Is North Korea's KMS-4 in a proper Sun-synchronous orbit?
tl;dr: Based on an approximate analysis of its TLE, KMS-4 is in an imperfect Sun-synchronous orbit, and will drift slightly in sun-synchrony by about 4.8 degrees each year.
How do I tell? I want to understand the mechanics.
tl;dr: With an inclination of about 97.4 degrees at a low altitude of ~500 km it's definitely close to Sun-synchronous. The inclination is a dead giveaway.
The orbital plane of a Sun-synchronous orbit slowly precesses around the Earth at a rate of about 1 degree per day (360 degrees in ~365.2564 days). That precession is induced by the gravitational perturbation as a result of Earth's oblateness, expressed as the parameter $J_2$.
Wikipedia gives:
$$\Delta \Omega = -3 \pi \frac{J_2 R_E^2}{p^2} \cos i$$
where $p$ is the semi-latus rectum less useful and more useful and extremely useful:
$$p = a(1-e^2)$$
$a, e, i$ are the semimajor axis, eccentricity, and inclination, $R_E$ is the standard (and
effectively the equatorial) radius of the Earth used to define the dimensionless form of $J_2$ (see For the mathematical relationship between J2 (km^5/s^2) and dimensionless J2 - which one is derived from the other?) and $\Delta \Omega$ is the precession per orbit.
If $T$ is the orbital period, then you'll want to multiply it by the number of orbits per day in order to compare to the 360 degrees per 365.25 days.
$$\Delta \Omega \ \frac{T_{Day}}{T} = \text{day⁻¹}$$
This link https://www.n2yo.com/satellite/?s=41332 gives the TLE which you can also get from Celestrak https://celestrak.org/satcat/search.php
KMS 4
1 41332U 16009A 19060.53417550 .00001024 00000-0 34521-4 0 9991
2 41332 97.3761 129.3550 0022363 328.2236 142.9344 15.32879292171098
The numbers given are not exactly Keplerian orbital elements, they are intended to be used with an SGP4 propagator (see here also), but they will be close enough for a simple test.
- orbits/day =
15.3287929
so $T=5636.45 \text{sec}$
- eccentricity $e=$0.
0022363
- inclination $i=$
97.3761
- semimajor axis $a \approx (T^2 GM_E / 4 \pi^2)^{1/3}$ (from here but more accurately see @Chris' answer).
So using
- $GM_E \approx 3.986 \times 10^{14} \text{m³ s⁻²}$ (from here)
- $J_2 \approx 0.0010826$ (unitless, normalized form, from here)
- $R_E \approx 6378136.3 \text{m}$ (from here and here)
I get
- semimajor axis $a \approx 6845360 \text{m}$
- semi-latus rectum $p = 6845325.7 \text{m}$
- $\Delta \Omega = -3 \pi \frac{J_2 R_E^2}{p^2} \cos i \approx 0.065158 \ \text{deg/orbit} = 0.99879 \ \text{deg/day} \approx 364.81 \ \text{deg/year}$
So what I get here is pretty close to 360 degrees per year but not exactly.
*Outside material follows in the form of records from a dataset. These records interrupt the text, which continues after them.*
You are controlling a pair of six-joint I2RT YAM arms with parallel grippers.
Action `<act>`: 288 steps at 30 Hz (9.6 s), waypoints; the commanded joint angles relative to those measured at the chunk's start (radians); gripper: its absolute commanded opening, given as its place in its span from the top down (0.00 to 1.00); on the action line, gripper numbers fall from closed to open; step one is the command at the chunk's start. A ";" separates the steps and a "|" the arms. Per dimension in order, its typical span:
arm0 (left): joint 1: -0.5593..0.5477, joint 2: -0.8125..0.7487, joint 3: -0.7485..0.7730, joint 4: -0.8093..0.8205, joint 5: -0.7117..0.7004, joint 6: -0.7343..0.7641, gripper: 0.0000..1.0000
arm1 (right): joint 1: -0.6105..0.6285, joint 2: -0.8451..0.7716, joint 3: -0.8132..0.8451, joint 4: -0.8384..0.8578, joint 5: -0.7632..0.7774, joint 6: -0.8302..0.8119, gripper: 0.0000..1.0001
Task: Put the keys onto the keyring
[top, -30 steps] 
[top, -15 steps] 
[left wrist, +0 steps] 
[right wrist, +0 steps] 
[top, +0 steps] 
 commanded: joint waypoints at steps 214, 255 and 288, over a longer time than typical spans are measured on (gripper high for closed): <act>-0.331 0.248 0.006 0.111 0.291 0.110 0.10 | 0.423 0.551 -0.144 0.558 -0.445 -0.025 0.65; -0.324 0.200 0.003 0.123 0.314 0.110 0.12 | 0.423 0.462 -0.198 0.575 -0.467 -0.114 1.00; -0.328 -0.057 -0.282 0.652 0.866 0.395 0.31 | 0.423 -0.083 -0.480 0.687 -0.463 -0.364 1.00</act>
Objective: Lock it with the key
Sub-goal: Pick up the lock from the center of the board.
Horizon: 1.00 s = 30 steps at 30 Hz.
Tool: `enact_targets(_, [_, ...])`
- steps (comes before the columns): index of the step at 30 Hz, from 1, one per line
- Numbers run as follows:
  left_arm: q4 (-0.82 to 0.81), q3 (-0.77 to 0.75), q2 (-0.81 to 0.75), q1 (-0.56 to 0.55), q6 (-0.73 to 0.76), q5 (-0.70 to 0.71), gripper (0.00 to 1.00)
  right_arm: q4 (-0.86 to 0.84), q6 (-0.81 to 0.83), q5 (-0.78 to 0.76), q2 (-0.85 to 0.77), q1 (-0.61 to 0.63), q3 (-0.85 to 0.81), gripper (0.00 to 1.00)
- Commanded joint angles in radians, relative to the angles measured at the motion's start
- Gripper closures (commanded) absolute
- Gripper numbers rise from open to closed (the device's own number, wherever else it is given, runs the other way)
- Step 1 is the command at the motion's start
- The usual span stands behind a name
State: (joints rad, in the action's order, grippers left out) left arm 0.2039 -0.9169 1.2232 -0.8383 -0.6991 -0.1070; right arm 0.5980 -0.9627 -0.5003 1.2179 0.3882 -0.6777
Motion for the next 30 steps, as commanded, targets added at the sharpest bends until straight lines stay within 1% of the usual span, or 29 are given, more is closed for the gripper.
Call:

I've used several approximations, though I am not sure any could result in a 1.3% error, so based on my calculation KMS-4 is in an orbit that's close to Sun-synchronous but its imperfect precession will cause its orbital plane to drift slightly in sun-synchrony by about 4.8 degrees each year.